Seven Oaks Sportsplex
- Interactive map of Seven Oaks Sportsplex
- Former names: Garden City Soccer Complex
- Location: 725 Kingsbury Avenue Winnipeg, Manitoba, Canada
- Owner: City of Winnipeg
- Operator: Garden City Community Centre

Tenants
- Soccer Winnipeg Alliance FC (CMISL) 2009-11 Ice hockey Raiders Jr Hockey Club (MMJHL) 2016-present South East Prairie Thunder (Sr.AAA) 2017-present

Website
- www.gardencitycc.com

= Seven Oaks Sportsplex =

Sports complex in Winnipeg, Manitoba

The Seven Oaks Sportsplex is an indoor ice hockey and soccer complex in Winnipeg, Manitoba, Canada.
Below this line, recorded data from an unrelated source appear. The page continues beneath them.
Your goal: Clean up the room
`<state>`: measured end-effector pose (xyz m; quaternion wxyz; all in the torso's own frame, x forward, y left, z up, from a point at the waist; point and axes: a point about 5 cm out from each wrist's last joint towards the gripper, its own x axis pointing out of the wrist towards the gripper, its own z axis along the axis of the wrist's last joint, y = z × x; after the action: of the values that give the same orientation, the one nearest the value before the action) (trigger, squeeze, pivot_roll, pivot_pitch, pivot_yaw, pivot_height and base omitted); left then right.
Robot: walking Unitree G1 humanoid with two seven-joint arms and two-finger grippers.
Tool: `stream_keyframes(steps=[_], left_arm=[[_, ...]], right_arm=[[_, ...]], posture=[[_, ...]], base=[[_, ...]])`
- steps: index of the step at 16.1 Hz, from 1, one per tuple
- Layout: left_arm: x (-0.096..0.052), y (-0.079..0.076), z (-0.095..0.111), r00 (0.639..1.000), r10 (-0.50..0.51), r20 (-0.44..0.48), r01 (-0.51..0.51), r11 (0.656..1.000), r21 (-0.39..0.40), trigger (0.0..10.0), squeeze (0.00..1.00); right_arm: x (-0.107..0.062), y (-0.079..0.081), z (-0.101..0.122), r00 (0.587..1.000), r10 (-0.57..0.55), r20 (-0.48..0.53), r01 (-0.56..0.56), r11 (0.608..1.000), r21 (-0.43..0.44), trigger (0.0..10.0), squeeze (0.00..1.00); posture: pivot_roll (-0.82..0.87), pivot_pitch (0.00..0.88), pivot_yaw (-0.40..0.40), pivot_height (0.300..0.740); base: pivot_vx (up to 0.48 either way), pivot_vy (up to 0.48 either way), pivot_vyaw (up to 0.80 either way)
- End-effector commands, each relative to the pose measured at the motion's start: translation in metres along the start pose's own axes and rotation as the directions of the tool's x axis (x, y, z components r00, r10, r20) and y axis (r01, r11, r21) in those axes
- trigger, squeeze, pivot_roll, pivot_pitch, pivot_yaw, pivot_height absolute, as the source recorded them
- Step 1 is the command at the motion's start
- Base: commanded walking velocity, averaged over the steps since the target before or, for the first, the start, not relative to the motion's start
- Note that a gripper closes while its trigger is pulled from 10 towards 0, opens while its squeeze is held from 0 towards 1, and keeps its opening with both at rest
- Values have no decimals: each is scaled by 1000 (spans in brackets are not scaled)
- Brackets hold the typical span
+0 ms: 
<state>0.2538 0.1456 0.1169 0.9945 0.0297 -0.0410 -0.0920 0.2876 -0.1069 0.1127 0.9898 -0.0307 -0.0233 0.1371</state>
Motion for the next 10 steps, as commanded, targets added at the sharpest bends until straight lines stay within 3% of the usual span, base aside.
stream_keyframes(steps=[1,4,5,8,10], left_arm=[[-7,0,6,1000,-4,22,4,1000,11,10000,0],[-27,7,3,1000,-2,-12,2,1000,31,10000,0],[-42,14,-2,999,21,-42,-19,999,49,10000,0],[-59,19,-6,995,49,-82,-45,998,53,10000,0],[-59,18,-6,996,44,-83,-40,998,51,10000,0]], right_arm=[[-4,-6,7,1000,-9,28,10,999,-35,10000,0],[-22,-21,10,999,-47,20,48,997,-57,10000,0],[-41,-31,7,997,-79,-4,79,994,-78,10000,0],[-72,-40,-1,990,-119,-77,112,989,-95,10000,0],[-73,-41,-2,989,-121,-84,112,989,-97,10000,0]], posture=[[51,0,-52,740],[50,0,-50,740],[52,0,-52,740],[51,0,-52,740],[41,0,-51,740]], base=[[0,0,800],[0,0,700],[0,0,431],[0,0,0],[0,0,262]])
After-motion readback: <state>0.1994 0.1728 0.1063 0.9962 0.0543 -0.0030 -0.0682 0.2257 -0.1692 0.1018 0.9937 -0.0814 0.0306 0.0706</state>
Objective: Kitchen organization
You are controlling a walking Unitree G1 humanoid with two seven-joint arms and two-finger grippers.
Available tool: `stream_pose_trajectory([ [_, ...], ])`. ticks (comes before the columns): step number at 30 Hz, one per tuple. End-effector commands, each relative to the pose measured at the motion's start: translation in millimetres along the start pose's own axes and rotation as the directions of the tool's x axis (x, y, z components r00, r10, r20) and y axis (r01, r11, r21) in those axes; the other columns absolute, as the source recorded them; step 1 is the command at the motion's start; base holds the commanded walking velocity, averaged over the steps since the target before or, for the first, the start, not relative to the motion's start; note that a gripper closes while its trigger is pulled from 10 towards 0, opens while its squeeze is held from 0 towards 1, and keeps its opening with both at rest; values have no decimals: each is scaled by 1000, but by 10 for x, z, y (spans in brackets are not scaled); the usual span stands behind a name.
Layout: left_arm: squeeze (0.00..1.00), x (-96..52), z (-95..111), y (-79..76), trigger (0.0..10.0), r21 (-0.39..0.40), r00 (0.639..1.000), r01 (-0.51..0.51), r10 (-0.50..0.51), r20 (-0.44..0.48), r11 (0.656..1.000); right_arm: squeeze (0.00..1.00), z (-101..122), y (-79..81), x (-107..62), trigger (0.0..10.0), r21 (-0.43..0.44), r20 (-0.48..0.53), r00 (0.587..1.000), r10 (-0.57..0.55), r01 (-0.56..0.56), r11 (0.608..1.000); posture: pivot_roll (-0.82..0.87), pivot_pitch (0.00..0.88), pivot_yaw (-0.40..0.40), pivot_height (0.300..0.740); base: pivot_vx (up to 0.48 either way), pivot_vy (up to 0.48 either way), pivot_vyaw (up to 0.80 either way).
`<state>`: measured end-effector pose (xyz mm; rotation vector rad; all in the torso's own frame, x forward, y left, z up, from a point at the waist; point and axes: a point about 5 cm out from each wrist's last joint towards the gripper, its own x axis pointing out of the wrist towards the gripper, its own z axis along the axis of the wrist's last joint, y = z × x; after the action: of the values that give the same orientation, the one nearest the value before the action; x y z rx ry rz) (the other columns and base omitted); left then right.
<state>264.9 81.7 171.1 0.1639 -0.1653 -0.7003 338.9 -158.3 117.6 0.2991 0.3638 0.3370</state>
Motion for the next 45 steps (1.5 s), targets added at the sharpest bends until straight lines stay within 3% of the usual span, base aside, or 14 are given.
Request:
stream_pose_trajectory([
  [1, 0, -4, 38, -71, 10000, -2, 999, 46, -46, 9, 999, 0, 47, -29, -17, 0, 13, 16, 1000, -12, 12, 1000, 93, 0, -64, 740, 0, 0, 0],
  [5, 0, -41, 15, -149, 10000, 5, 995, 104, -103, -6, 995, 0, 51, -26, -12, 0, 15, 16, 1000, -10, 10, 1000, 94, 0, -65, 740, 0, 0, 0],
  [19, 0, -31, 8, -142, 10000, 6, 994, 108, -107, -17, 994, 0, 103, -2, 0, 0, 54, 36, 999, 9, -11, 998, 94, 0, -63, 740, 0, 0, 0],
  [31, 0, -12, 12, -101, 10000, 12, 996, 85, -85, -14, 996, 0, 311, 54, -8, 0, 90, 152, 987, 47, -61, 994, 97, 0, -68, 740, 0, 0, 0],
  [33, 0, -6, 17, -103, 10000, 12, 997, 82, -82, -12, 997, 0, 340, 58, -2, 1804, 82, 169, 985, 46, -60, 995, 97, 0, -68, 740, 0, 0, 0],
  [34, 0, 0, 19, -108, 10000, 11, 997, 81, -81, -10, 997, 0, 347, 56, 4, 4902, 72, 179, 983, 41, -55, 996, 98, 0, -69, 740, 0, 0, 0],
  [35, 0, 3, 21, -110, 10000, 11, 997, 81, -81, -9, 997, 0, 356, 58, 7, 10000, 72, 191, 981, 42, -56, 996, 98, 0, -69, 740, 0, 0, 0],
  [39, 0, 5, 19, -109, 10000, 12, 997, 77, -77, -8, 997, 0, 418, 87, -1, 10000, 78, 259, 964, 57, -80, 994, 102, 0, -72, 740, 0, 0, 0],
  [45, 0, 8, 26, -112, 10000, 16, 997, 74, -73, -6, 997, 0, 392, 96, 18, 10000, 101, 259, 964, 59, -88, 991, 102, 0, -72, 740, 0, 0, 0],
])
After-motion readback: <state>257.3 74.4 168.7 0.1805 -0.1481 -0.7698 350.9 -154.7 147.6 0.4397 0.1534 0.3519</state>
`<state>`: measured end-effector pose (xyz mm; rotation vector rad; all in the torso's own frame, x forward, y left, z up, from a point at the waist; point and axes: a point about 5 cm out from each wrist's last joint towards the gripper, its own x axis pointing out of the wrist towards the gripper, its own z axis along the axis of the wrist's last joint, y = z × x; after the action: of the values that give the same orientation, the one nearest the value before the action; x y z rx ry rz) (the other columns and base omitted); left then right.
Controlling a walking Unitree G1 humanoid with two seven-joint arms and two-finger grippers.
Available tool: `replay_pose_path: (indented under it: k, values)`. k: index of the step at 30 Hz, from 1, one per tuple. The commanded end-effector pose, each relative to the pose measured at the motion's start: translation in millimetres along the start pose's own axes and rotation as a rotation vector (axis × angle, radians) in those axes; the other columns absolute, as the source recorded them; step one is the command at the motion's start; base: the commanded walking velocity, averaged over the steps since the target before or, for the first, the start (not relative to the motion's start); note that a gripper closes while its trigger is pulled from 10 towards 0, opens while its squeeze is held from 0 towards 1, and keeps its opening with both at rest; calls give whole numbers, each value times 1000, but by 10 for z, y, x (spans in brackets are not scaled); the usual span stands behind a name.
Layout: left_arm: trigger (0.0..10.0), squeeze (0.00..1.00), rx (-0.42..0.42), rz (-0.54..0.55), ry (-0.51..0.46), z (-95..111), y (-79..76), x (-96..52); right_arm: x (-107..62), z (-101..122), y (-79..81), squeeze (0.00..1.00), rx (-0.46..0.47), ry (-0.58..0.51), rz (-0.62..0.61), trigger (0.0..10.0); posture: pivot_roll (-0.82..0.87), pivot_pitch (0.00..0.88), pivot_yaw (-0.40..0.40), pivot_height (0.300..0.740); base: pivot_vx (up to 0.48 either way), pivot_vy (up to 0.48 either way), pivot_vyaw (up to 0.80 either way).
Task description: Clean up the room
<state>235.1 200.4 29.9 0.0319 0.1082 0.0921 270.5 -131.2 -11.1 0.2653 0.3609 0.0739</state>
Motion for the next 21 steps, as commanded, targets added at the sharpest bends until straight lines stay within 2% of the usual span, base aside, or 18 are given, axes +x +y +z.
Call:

The complex consists of the Seven Oaks Arena and the Seven Oaks Soccer Complex (formerly Garden City Soccer Complex). It is located on the grounds of the Garden City Community Centre, immediately east of the Garden City Shopping Centre, in the Garden City area.

==Facilities==
=== Soccer Complex ===
Prior to a major expansion in 2014–15, the Garden City Soccer Complex (as it was then known) underwent a $20-million expansion as part of a new joint venture between the community centre and the Winnipeg Soccer Federation. The new Soccerplex opened in 2015 and was used as a training facility for the 2015 FIFA Women's World Cup.

=== Arena ===
The Seven Oaks Arena is an ice hockey facility that opened in 2015. It was constructed at a cost of $18 million under a cost-sharing agreement between the City of Winnipeg, the provincial government, and the community centre. Following the opening of Seven Oaks Arena, the city closed the obsolete Old Exhibition and Vimy Arenas.

The arena has two National Hockey League-size rinks, each with seating for 350 spectators. It is mainly used by local minor hockey teams and for private sports clinics. The arena is also home to the Raiders Junior Hockey Club of the Manitoba Major Junior Hockey League. The arena has also played host to the Manitoba Junior Hockey League's annual showcase in 2018 and 2019.